(Stored entries)
------------------------------
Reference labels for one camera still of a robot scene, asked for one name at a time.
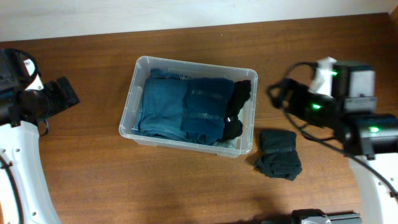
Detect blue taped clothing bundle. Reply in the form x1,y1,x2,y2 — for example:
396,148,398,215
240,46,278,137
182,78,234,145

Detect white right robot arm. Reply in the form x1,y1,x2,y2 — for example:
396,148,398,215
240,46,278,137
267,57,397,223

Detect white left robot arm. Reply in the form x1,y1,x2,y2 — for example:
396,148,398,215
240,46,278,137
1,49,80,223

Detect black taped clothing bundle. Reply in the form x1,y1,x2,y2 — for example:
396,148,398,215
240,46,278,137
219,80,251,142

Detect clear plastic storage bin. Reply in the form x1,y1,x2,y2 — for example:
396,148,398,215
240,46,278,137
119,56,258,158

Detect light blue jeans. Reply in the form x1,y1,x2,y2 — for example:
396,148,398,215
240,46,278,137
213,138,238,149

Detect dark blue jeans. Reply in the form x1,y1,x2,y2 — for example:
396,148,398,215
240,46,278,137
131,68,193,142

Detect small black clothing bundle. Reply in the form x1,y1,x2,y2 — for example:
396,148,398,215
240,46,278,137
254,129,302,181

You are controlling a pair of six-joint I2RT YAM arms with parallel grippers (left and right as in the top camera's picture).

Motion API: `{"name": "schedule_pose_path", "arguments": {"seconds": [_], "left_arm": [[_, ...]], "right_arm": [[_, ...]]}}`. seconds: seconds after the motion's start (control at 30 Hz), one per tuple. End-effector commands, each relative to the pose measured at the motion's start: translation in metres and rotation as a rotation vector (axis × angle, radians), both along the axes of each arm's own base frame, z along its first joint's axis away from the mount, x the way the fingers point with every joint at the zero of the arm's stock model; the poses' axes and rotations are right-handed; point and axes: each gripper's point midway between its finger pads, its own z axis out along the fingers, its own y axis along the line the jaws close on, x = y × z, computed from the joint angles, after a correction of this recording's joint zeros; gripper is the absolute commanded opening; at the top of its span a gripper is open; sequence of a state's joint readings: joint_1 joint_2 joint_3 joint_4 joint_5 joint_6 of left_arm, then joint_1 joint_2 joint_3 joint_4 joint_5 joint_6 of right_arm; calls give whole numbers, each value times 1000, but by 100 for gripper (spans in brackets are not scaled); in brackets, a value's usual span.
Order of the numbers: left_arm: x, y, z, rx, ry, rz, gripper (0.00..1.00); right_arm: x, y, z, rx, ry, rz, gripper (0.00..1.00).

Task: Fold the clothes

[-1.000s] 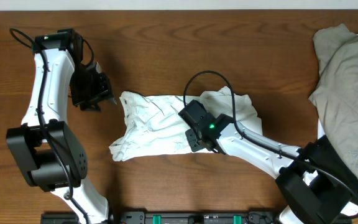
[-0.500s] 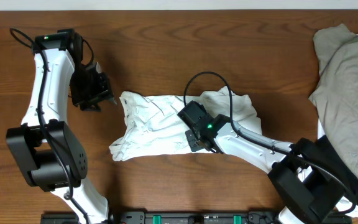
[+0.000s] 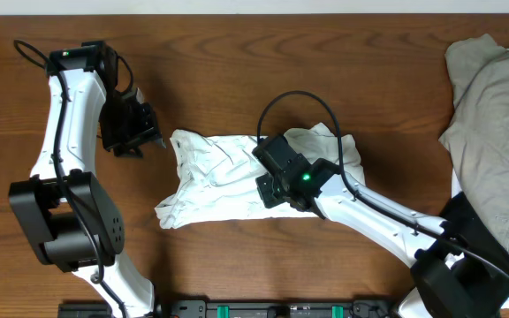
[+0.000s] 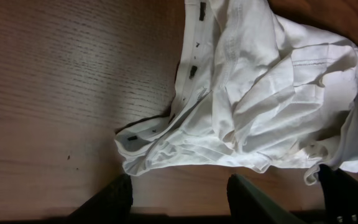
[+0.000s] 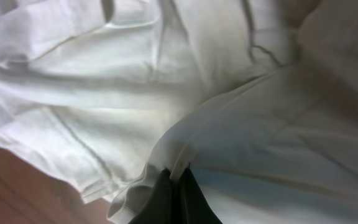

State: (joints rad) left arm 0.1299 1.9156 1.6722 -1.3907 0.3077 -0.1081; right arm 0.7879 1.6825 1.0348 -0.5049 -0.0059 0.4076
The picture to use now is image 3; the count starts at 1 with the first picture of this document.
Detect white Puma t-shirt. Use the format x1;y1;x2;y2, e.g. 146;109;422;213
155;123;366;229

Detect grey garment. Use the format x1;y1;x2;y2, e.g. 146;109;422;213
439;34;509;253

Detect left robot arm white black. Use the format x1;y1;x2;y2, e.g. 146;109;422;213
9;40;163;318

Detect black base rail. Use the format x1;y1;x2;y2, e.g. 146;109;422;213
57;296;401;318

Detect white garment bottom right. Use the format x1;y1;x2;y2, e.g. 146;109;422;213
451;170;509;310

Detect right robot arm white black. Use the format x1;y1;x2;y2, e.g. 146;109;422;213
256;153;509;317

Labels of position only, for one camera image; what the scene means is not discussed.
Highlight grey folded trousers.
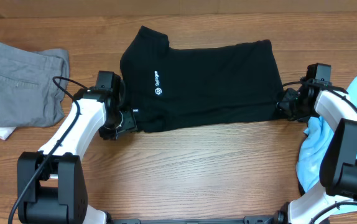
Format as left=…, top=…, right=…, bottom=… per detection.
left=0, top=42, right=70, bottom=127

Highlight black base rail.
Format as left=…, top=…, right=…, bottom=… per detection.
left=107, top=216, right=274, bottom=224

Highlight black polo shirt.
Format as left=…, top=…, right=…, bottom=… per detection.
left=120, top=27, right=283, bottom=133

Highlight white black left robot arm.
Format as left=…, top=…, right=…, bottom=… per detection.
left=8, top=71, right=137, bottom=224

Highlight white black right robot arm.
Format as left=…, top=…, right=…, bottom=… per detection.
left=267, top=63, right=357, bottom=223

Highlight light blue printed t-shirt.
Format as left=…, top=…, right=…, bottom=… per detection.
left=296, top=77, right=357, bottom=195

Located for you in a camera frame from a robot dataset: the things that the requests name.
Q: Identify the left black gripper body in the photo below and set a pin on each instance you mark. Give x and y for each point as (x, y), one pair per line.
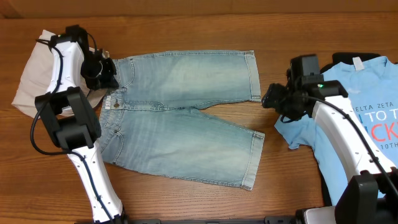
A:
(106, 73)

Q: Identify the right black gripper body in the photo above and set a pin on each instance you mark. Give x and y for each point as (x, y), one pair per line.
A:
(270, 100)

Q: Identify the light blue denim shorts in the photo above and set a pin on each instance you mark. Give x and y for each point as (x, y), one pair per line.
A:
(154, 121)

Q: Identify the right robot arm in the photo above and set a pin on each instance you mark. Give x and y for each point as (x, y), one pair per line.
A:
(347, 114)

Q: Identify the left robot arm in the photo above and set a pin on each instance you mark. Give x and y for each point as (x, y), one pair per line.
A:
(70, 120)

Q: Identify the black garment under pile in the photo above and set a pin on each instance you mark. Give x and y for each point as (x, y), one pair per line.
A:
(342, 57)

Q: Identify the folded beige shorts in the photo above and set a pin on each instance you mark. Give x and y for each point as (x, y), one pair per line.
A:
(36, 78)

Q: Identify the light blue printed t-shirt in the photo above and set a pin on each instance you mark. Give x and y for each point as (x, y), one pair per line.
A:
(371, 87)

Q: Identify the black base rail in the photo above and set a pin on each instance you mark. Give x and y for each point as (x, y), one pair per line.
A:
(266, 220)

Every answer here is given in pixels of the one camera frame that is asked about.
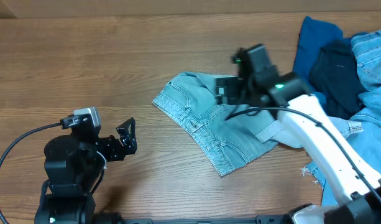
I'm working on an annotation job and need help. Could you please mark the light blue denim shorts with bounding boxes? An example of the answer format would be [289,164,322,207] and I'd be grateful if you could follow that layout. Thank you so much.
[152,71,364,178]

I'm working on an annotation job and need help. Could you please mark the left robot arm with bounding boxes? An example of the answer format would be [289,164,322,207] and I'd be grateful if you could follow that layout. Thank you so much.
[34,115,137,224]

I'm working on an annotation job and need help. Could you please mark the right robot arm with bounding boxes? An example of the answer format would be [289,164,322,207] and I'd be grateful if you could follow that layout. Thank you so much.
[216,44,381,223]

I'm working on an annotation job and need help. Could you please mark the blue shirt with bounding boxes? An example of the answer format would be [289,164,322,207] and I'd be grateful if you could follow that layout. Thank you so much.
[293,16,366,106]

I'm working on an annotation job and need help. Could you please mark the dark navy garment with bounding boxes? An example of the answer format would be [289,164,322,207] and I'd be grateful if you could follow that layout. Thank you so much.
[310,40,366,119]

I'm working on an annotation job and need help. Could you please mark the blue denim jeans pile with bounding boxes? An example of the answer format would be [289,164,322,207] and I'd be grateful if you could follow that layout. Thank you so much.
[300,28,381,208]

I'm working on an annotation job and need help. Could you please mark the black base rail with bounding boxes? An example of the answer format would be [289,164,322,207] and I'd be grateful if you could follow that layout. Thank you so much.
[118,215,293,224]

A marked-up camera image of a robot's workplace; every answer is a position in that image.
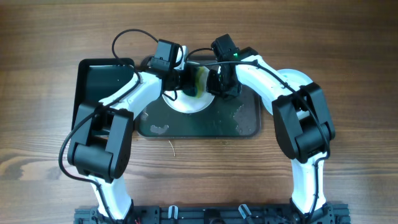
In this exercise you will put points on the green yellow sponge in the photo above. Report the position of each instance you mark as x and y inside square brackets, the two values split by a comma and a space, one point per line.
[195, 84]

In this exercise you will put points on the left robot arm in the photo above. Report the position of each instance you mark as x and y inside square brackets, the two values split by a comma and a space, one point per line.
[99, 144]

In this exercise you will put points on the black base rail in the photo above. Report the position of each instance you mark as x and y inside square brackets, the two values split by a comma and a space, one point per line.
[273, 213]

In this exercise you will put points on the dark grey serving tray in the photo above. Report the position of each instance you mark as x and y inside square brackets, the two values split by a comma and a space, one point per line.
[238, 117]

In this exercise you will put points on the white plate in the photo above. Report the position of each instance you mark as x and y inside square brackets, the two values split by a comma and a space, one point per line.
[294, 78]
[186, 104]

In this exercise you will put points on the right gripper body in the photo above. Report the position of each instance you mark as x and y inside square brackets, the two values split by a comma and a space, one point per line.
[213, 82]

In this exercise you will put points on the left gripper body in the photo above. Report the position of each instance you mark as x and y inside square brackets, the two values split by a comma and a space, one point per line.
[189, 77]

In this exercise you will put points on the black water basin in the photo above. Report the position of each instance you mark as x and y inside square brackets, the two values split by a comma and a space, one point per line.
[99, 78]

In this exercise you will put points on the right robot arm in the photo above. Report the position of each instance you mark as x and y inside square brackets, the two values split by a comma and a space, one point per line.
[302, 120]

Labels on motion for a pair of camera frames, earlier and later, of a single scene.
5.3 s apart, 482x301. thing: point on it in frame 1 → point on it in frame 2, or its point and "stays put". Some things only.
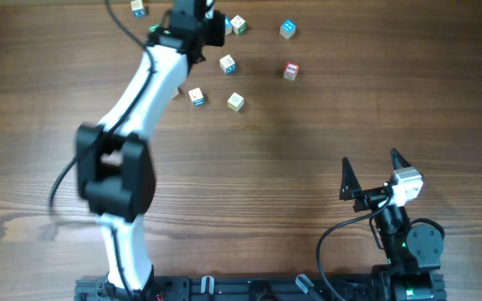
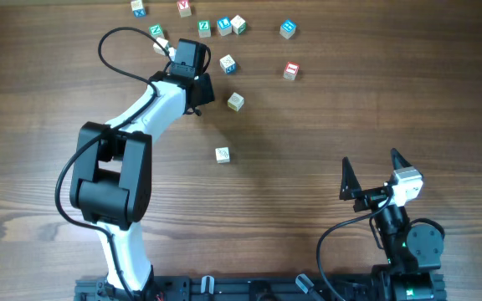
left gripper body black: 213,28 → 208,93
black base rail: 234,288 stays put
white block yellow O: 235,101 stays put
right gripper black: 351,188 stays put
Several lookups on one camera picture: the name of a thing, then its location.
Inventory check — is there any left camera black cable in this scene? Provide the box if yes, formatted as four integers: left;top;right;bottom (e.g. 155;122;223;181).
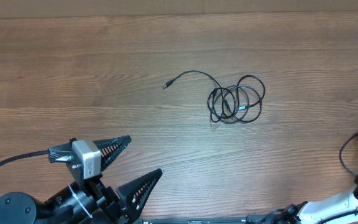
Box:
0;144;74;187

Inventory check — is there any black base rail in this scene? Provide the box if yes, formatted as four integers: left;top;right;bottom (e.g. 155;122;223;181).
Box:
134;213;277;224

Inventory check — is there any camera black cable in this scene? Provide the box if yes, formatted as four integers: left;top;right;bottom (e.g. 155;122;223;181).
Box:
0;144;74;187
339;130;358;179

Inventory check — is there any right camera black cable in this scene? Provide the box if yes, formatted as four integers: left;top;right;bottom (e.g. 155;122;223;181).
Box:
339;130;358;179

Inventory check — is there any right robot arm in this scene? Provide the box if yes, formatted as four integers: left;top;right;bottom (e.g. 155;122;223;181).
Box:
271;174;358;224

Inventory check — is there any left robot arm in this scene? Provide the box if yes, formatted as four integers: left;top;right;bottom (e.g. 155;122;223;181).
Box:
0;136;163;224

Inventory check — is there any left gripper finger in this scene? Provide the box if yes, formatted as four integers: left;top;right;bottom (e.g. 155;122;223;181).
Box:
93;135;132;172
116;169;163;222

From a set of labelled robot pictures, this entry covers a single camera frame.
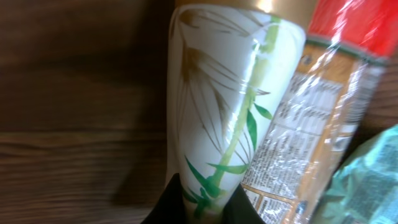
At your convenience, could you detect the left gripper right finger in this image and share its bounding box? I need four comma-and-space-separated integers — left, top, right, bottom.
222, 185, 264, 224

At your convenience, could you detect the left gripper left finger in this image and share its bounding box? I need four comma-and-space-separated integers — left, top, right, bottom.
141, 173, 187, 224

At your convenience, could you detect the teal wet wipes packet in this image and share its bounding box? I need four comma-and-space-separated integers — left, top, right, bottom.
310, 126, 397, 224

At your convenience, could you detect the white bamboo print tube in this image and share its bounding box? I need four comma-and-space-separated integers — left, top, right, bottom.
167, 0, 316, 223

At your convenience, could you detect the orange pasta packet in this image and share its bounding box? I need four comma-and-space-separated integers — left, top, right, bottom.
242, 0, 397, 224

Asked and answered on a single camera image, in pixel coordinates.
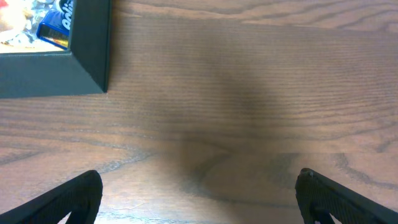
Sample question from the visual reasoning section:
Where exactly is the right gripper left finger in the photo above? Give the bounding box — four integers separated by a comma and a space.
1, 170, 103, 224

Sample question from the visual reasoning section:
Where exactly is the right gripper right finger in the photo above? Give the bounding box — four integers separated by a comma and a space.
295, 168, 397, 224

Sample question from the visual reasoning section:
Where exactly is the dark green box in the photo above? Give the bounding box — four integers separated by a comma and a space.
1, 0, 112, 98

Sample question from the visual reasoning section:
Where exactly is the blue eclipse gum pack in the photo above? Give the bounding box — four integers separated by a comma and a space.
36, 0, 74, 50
------------------------------
Task item: Reproduce the records above from their first line to the line bearing "You are controlling", both ends included, leaving every picture out.

Solved exercise:
Reference labels for one camera still of a robot scene, asked for one name at a time.
Detect blue taped clothing bundle. Reply in the form x1,y1,x2,y2 — for example:
396,148,398,215
240,46,278,137
182,78,234,145

Detect white right robot arm. Reply in the form x1,y1,x2,y2 — for example:
396,148,398,215
240,46,278,137
267,57,397,223

Detect white left robot arm. Reply in the form x1,y1,x2,y2 — for example:
396,148,398,215
240,46,278,137
1,49,80,223

Detect black taped clothing bundle. Reply in the form x1,y1,x2,y2 — for example:
396,148,398,215
240,46,278,137
219,80,251,142

Detect clear plastic storage bin. Reply in the form x1,y1,x2,y2 — for example:
396,148,398,215
240,46,278,137
119,56,258,158

Detect light blue jeans. Reply in the form x1,y1,x2,y2 — for example:
396,148,398,215
240,46,278,137
213,138,238,149

Detect dark blue jeans. Reply in the form x1,y1,x2,y2 — for example:
396,148,398,215
240,46,278,137
131,68,193,142

Detect small black clothing bundle. Reply in the form x1,y1,x2,y2 — for example:
396,148,398,215
240,46,278,137
254,129,302,181

You are controlling a pair of six-joint I2RT YAM arms with parallel grippers (left and right as in the top camera's picture).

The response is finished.